90s_dev · a year ago
> But I didn’t promote it. A few months later, I landed a C++ job. So in the end all that effort paid off.

It's interesting how instinctively we know our hard work deserves to be paid off, but it's a shame how often open source developers put hard work into code that never really gets paid off, especially when it's widely used in production. I guess this explains why so often they look for reputation credits, or why NPM added the "maybe you should donate to the authors of these libs" feature, or why GitHub built in Patreon. There's got to be a better model than what we have now, that doesn't take advantage of naive but hard working young thinkers.

brulard · a year ago
There was a project called "pixel32" and later "Pixel Studio Pro" in the early 2000s. It looked really nice and was sold as early access. But became vaporware, people that paid became really pissed and the guy creating it turned from hero to villain quickly.

https://discuss.haiku-os.org/t/pixel-studio-pro-in-past-call...

StefanBatory · a year ago
Author of this article said he finished at Warsaw University of Technology - it was always considered to be one of the better ones here.

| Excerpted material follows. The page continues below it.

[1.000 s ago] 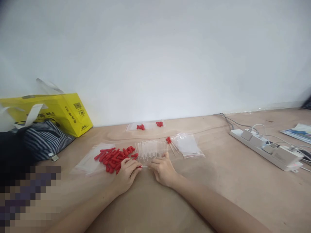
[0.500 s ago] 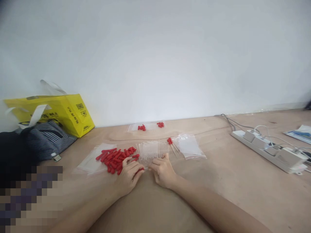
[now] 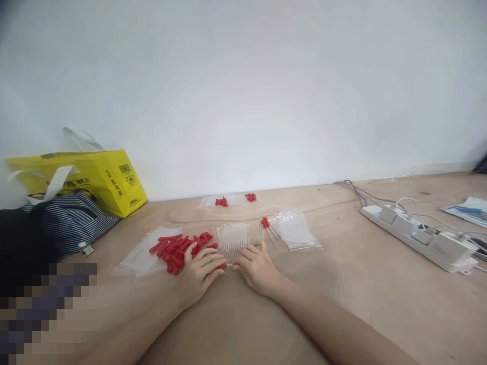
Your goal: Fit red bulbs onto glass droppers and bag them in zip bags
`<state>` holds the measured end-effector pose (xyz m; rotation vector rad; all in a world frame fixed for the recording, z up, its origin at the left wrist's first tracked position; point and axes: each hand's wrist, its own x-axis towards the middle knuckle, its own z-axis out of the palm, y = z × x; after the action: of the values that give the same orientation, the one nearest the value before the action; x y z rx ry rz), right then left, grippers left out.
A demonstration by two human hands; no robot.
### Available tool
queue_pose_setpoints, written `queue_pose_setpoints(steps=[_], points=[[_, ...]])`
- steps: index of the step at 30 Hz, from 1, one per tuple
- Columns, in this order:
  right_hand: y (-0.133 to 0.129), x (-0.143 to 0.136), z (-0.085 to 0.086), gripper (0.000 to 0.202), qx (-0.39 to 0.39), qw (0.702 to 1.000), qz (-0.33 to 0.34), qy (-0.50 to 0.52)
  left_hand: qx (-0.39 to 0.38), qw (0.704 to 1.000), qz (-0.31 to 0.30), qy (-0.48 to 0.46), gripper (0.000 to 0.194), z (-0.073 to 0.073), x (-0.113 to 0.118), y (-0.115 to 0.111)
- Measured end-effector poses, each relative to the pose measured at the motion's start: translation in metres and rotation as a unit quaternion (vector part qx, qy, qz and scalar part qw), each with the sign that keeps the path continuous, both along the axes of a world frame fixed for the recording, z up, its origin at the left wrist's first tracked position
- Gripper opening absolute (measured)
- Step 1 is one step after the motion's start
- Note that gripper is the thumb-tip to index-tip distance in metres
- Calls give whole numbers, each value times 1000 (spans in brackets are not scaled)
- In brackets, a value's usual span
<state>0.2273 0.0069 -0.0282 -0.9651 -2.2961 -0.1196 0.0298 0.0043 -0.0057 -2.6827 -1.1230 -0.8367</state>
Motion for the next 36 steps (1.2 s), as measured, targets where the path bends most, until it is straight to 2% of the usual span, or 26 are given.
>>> queue_pose_setpoints(steps=[7,11,18,24,28,30,32,34,36], points=[[0,2,-1,15,65,998,-3,20,85,996,-23,-26,17,-6,0,2],[0,-2,-2,17,75,996,11,45,65,996,-46,-44,16,-5,5,-1],[0,-3,-3,21,36,996,40,65,46,994,-62,-72,17,-9,9,-3],[1,-4,-1,20,-5,999,29,38,6,999,-26,-40,15,-1,8,-3],[0,3,4,18,-11,1000,18,-7,14,999,7,-30,13,-1,1,0],[3,11,6,19,-9,1000,-20,-6,23,999,36,-15,25,-3,-5,4],[11,21,7,21,-16,993,-116,23,36,996,86,-7,40,-6,-12,8],[23,32,8,24,-36,965,-256,51,45,989,142,-10,38,-9,-16,13],[35,42,10,26,-71,929,-362,41,49,982,182,-17,27,-11,-18,17]])
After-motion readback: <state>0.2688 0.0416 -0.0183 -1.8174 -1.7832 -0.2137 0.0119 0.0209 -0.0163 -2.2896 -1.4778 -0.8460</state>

That being said, what also strikes me is how different the thesis were back in times. I did mine recently in another university of technology in some bigger city (without wanting to dox myself that much) and 90% of our engineering theses were of very subpar quality; mine included.

netsharc · a year ago
Is it any different nowadays? AFAIK the goal isn't to advance the field, but to prove to the people giving you the Bachelor/Master's degree that you're able to create a "paper". Some theses stand out, but most of them are probably quite boring.
StefanBatory · a year ago
It seems to me like their tasks were way heavier. For us, most of us did basic CRUDs with some implemention twist, and our papers were your standard: do a short theoretical introduction to the domain, make a few UML diagrams, explain how it works + some code examples, then testing.
vijucat · a year ago
This is why I love Windows. There is a TON of small, open source software that serves a niche. Used to browse sourceforge.net and freshmeat (is that what it was called?) to find them!
nailer · a year ago
A friend from Phonegap got acquired by Adobe a decade ago and ported Photoshop to JavaScript for entertainment purposes immediately afterwards.
nailer · a year ago
Not complaining about downvotes but it seems a very odd thing for Hacker News to dislike. I would have imagined an internal story about a SW eng’s hack project would be interesting. Oh well.
brulard · a year ago
I didn't downvote, but I fully understand if anyone would. Your comment shows some serious lack of understanding of the complexity of software like photoshop and the complexity of porting software. We may believe that's what your friend told you, but we have troubles believing he really did that. Maybe exaggerated (a lot)?